Harriet picked some dirt out from beneath a fingernail as Elizabeth harangued about women accepting their subordinate positions as if they were preordained, as if they believed their smaller bodies were a biological indication of smaller brains, as if they were naturally inferior, but charmingly so. Worse, Elizabeth explained, many of these women passed such notions down to their children, using phrases like “Boys will be boys” or “You know how girls are.”

“What is wrong with women?” Elizabeth demanded. “Why do they buy into these cultural stereotypes? Worse, why do they perpetuate them? Are they not aware of the dominant female role in the hidden tribes of the Amazon? Is Margaret Mead out of print?” She only stopped when Harriet stood up, indicating she did not wish to be subjected to another unabridged word.


“Harriet. Harriet,” Madeline repeated. “Are you listening? Harriet, what happened to her? Did she die, too?”

“Did who die?” Harriet asked distractedly, thinking about how she’d never read Margaret Mead. Was she the one who wrote Gone with the Wind?

“The godmother.”

“Oh, her,” she said. “I have no idea. And anyway, she—or he—wasn’t technically a godmother.”

“But you said—”

“It was a fairy godmother—someone who gave your dad’s home money. That’s all I meant. Fairy godmother. And she—it could have been a he, by the way—he or she gave it to everyone at the home. Not just your dad.”

“Who was it?”

“I have no idea. Does it matter? A fairy godmother is just another word for philanthropist. A rich person who gives money to causes—like Andrew Carnegie and his libraries. Although you should know there’s a tax break in philanthropy, so it’s not completely unselfish. Do you have other homework, Mad? Besides the damn tree?”

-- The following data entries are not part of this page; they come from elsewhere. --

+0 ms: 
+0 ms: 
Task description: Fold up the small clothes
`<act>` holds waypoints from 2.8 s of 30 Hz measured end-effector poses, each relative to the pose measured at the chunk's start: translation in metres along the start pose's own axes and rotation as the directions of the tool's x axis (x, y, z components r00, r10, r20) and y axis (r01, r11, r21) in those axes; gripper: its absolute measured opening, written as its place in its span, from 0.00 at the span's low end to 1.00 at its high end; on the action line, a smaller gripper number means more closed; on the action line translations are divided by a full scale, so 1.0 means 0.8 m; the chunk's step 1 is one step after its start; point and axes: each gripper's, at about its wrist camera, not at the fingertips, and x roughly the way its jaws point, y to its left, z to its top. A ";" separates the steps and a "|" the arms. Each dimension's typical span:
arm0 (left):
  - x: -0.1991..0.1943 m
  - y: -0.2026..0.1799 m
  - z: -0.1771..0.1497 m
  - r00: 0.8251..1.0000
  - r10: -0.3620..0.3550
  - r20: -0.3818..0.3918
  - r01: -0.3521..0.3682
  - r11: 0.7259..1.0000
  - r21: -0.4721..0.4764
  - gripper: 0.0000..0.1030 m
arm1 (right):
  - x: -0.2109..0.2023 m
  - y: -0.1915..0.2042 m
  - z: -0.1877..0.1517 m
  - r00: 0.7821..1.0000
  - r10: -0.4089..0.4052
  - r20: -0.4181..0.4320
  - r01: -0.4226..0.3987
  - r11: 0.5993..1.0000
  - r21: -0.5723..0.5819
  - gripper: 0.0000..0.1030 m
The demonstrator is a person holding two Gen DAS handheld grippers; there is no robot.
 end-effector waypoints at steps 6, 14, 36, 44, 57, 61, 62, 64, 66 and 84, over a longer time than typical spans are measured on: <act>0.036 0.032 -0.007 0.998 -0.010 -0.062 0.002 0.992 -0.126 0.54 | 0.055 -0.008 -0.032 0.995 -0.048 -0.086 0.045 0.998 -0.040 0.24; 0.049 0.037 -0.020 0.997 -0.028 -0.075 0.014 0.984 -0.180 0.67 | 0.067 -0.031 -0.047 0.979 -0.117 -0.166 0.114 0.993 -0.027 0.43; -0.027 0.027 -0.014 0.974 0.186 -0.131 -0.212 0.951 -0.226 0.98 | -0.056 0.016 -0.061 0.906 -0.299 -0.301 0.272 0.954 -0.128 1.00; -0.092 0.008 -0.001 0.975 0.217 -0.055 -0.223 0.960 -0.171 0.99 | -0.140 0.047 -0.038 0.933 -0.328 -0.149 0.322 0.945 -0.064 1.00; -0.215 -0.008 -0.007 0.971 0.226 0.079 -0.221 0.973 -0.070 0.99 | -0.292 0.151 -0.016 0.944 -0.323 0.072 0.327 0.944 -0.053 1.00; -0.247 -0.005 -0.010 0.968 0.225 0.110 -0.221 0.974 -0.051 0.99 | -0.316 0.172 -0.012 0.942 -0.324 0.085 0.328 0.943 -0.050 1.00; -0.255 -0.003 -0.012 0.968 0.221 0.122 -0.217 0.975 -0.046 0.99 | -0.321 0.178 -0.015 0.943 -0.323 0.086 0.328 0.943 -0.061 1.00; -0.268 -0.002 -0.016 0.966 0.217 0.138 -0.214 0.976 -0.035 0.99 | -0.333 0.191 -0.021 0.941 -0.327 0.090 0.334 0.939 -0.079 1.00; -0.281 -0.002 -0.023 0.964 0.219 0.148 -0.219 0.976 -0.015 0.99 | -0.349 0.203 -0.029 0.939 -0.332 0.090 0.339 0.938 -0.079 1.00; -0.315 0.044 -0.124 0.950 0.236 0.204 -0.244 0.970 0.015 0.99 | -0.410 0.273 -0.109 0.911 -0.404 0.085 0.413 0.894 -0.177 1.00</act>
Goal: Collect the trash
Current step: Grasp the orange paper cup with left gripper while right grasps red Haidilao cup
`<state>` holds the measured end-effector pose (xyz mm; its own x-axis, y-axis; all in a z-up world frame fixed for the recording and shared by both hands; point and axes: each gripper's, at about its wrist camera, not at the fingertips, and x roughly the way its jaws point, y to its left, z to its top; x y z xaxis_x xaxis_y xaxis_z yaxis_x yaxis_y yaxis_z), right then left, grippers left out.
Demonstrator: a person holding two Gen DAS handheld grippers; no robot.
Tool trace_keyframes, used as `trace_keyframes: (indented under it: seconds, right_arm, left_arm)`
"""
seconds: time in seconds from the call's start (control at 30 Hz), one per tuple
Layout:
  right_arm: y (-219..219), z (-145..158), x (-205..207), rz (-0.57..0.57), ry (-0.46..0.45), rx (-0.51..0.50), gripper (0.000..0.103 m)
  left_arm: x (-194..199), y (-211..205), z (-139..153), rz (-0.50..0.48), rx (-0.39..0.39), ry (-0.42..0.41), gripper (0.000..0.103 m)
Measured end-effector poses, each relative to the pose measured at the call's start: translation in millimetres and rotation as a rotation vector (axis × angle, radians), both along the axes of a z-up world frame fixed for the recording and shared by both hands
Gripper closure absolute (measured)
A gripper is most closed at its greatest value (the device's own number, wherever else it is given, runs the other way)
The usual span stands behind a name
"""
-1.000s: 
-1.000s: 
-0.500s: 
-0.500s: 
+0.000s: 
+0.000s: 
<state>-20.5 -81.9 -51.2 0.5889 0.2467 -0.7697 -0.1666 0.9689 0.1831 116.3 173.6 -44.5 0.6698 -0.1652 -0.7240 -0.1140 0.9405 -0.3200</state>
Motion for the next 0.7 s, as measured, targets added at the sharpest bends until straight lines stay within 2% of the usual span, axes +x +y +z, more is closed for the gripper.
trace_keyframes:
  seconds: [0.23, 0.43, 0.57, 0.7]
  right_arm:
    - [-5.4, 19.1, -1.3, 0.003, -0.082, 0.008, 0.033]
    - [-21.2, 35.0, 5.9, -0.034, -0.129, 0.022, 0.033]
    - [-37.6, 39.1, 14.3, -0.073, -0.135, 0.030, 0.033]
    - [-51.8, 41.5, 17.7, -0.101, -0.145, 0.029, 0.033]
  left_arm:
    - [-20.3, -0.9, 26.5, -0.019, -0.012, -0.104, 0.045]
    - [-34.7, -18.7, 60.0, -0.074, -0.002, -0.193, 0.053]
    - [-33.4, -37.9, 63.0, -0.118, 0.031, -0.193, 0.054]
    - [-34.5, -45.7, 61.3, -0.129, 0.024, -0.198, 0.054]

“Maybe I could write a letter to Dad’s home and ask who the godfather was. Then I could put that name on the tree—maybe as an acorn. Not as a whole branch or anything.”

“No. There are no acorns on family trees. Also, fairy godmothers—philanthropists—are private people; the home is never going to tell you who ponied up the big bucks. Third, we never say fairy godfathers. The fairy person is always female.”

“Because of organized crime?” Madeline asked.

Harriet exhaled loudly in a mixture of wonder and irritation. “The point is, fairy godparents don’t go on family trees. First because they’re not blood, second because they’re secretive people. They have to be because otherwise everyone would be hitting them up for cash.”

“But keeping secrets is wrong.”

“Not always.”

“Do you keep secrets?”

“No,” Harriet lied.

“Do you think my mom does?”

“No,” Harriet said, but now she meant it. How she wished Elizabeth would keep a few secrets—or at least opinions—to herself. “Now, let’s fill in this tree with a bunch of hodgepodge. Your teacher will never know the difference and then we can watch your mom’s show.”

“You want me to lie?”

“Mad,” Harriet said, irritated. “Did I say lie?”

“Do fairies not have blood?”

“Of course, fairies have blood!” Harriet shrieked. She rested a hand on her forehead. “Let’s put this on hold for now. Go play outside.”

“But—”

“Go throw the ball for Six-Thirty.”

“I have to bring a photograph too, Harriet,” Madeline added. “Something with the whole family.”

From under the table, Six-Thirty rested his head on her bony knee.

“The whole family,” Madeline emphasized. “That means it has to have my dad in it, too.”

“No, it doesn’t.”

Six-Thirty stood up and made his way to Elizabeth’s bedroom.

“If you don’t want to throw the ball for Six-Thirty, then take Six-Thirty and go to the library. Your books are overdue. You have just enough time before your mom’s show.”

“I don’t feel like it.”

“Well, sometimes we have to do things we don’t feel like doing.”

“What do you do that you don’t feel like doing?”

Harriet closed her eyes. She pictured Mr. Sloane.